Een ketogeen dieet vereist veel vet, niet te veel eiwitten en vrijwel geen oplosbare koolhydraten (vezels zijn prima!). Vetten vormen meestal meer dan 80% van het dieet, met eiwitgehaltes tussen 5% en 20%. Het zetmeel-/suikergehalte wordt over het algemeen onder de 5% gehouden. Houd er rekening mee dat eiwitten beperkt zijn omdat overtollig eiwit wordt omgezet in ongewenste suiker.
Kankerweefsel kan ketose niet aan. Het kan geen vet of ketonen gebruiken voor energie; kankercellen kunnen alleen suiker gebruiken. Dit betekent dat alles wat het lichaam dwingt tot ketose (vasten, lichaamsbeweging, ketogeen dieet) kan worden gebruikt om kanker uit te hongeren. Bij ketose daalt na drie tot zeven dagen de bloedsuikerspiegel terwijl de ketonspiegels stijgen, omdat zij en de vetzuren de rol van suiker bij de energieproductie overnemen.
Het toenemende gebruik van ketogenese in combinatie met caloriebeperking (door integratieve beoefenaars), produceert een groeiend aantal overlevenden van kanker bij dieren en mensen die een uitstekende levenskwaliteit genieten ondanks de oorspronkelijke prognoses van "hopeloos". Het cruciale verschil tussen deze overlevenden van kanker en een overeenkomstige populatie van (inmiddels overleden) kankerslachtoffers was en is hun dieet. De overlevenden van kanker genieten van een dieet zonder suiker, veel vet en enigszins beperkt in calorieën en eiwitten. Hoewel velen nog steeds kanker hebben, wordt het met succes behandeld, net als elk ander degeneratief ziekteproces.
Decennialang was mijn benadering van kankerbestrijding een programma van verse, hele en rauwe voeding gebaseerd op evolutionaire principes. Hoewel dit programma altijd uitstekende resultaten heeft opgeleverd, heeft de introductie, in de afgelopen acht jaar of zo, van de ketogene en caloriebeperkte versie van dit programma resultaten opgeleverd die veel hoger liggen dan eerdere resultaten op het gebied van levensduur en kwaliteit van leven.
Zie Tabel 1 voor een voorbeeld van een ketogeen dieet dat geschikt is voor zowel honden als katten. Hier zijn enkele opmerkingen over dit recept:
De overgang naar dit dieet moet een geleidelijk proces zijn om spijsverteringsproblemen te voorkomen. De plotselinge introductie van een vetrijk dieet kan ook pancreatitis veroorzaken, hoewel het gebruik van verse rauw vetten heeft dit probleem grotendeels overwonnen.
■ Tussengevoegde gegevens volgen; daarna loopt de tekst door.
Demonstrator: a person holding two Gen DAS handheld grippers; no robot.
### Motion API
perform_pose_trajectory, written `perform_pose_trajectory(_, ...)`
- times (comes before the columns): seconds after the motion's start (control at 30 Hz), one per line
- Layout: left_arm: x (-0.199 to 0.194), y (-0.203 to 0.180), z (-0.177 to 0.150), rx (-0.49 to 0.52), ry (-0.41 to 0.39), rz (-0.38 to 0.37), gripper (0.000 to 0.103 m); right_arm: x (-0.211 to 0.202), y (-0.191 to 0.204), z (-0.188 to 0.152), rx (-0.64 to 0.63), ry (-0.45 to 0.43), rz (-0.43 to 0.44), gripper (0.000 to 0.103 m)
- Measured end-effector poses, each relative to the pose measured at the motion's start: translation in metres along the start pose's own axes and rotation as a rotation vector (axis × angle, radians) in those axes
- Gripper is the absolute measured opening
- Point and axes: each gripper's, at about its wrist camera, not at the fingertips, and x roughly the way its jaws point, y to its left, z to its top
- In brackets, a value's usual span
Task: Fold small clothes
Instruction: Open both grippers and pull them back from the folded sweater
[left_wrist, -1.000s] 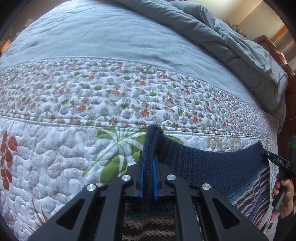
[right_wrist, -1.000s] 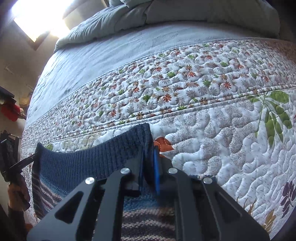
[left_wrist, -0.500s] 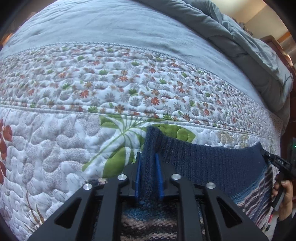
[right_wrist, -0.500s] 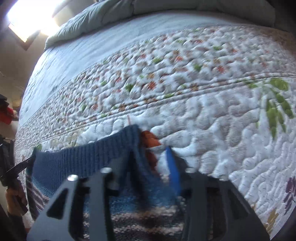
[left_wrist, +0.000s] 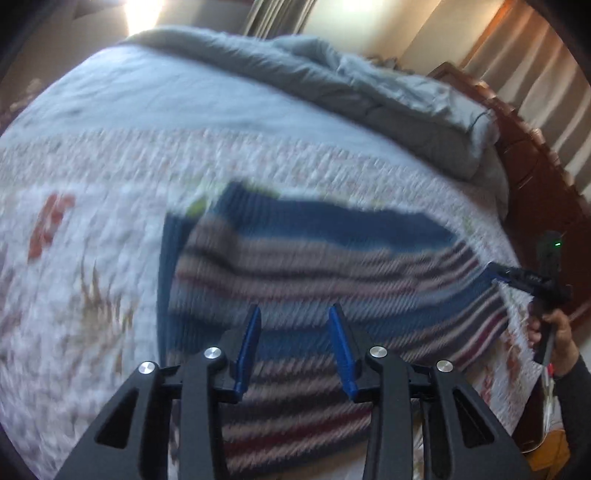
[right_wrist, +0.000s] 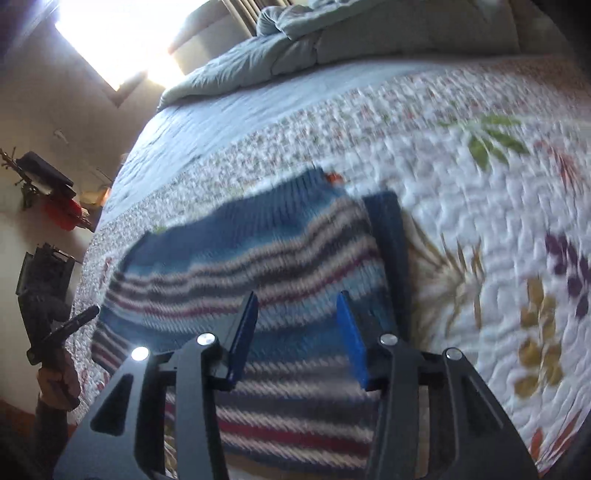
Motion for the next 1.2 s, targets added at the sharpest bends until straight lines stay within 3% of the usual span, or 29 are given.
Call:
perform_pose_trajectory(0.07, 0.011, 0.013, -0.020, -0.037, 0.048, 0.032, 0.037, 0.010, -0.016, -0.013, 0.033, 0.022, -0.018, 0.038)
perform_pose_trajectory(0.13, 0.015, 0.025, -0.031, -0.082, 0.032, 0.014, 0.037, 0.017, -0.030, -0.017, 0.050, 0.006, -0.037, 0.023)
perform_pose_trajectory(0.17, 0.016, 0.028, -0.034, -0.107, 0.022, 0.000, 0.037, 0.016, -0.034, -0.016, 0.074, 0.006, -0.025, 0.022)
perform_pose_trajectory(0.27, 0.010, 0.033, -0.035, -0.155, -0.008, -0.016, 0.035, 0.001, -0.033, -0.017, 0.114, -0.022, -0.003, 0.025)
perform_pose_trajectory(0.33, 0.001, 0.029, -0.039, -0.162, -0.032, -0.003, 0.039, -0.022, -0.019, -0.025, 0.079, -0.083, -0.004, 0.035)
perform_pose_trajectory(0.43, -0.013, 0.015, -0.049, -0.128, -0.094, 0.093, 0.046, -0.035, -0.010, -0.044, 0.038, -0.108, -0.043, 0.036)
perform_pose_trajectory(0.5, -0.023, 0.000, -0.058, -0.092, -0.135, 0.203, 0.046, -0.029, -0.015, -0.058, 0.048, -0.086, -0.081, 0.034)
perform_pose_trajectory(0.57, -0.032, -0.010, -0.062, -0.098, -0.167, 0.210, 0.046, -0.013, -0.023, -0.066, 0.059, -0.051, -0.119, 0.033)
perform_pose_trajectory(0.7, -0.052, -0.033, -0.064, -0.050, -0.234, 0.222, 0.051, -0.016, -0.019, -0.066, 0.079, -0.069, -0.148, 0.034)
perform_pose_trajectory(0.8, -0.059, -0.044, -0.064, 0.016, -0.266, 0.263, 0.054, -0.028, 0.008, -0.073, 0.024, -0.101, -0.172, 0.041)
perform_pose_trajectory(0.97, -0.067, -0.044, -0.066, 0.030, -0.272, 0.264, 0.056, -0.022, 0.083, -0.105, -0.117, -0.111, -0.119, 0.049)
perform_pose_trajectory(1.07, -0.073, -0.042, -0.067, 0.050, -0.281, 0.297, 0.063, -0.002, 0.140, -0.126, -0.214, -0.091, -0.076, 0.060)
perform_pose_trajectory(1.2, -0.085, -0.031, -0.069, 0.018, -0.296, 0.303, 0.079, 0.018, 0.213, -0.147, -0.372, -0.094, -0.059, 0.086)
Tijdens de overgangsperiode is het belangrijk om te beginnen met het meten en registreren van ketonen en bloedsuikerspiegel. Bloedonderzoek is hiervoor ideaal, maar kan voor de “thuis” hond of kat lastig zijn. Het opvangen van urine is eenvoudiger; zodra er ketonen in de urine aanwezig zijn, wordt aangenomen dat de bloedsuikerspiegel laag is. Als ketonen niet worden gedetecteerd, verhoog dan geleidelijk het vetgehalte (wat ook het eiwit verlaagt), totdat ketonen worden gedetecteerd. Het doel is om ketonen op het hoogst mogelijke niveau te bereiken en te behouden, met een zo laag mogelijke bloedsuikerspiegel, met behoud van een optimaal lichaamsgewicht. Nu zijn we de kanker aan het uithongeren en voeren we de hond of kat, een idee om verder te gaan!
Hoewel dit nog steeds een opkomend gebied van de veterinaire (en medische) wetenschap is, hebben we voldoende bewijs verzameld om het gebruik van een ketogeen dieet en caloriebeperking bij de meerderheid van honden- en kattenkankerpatiënten te ondersteunen, ongeacht welke andere behandelingen ze krijgen. Als bonus weten we ook dat een staat van ketose zeer beschermend is tegen veel van de schade veroorzaakt door bestraling en chemotherapie!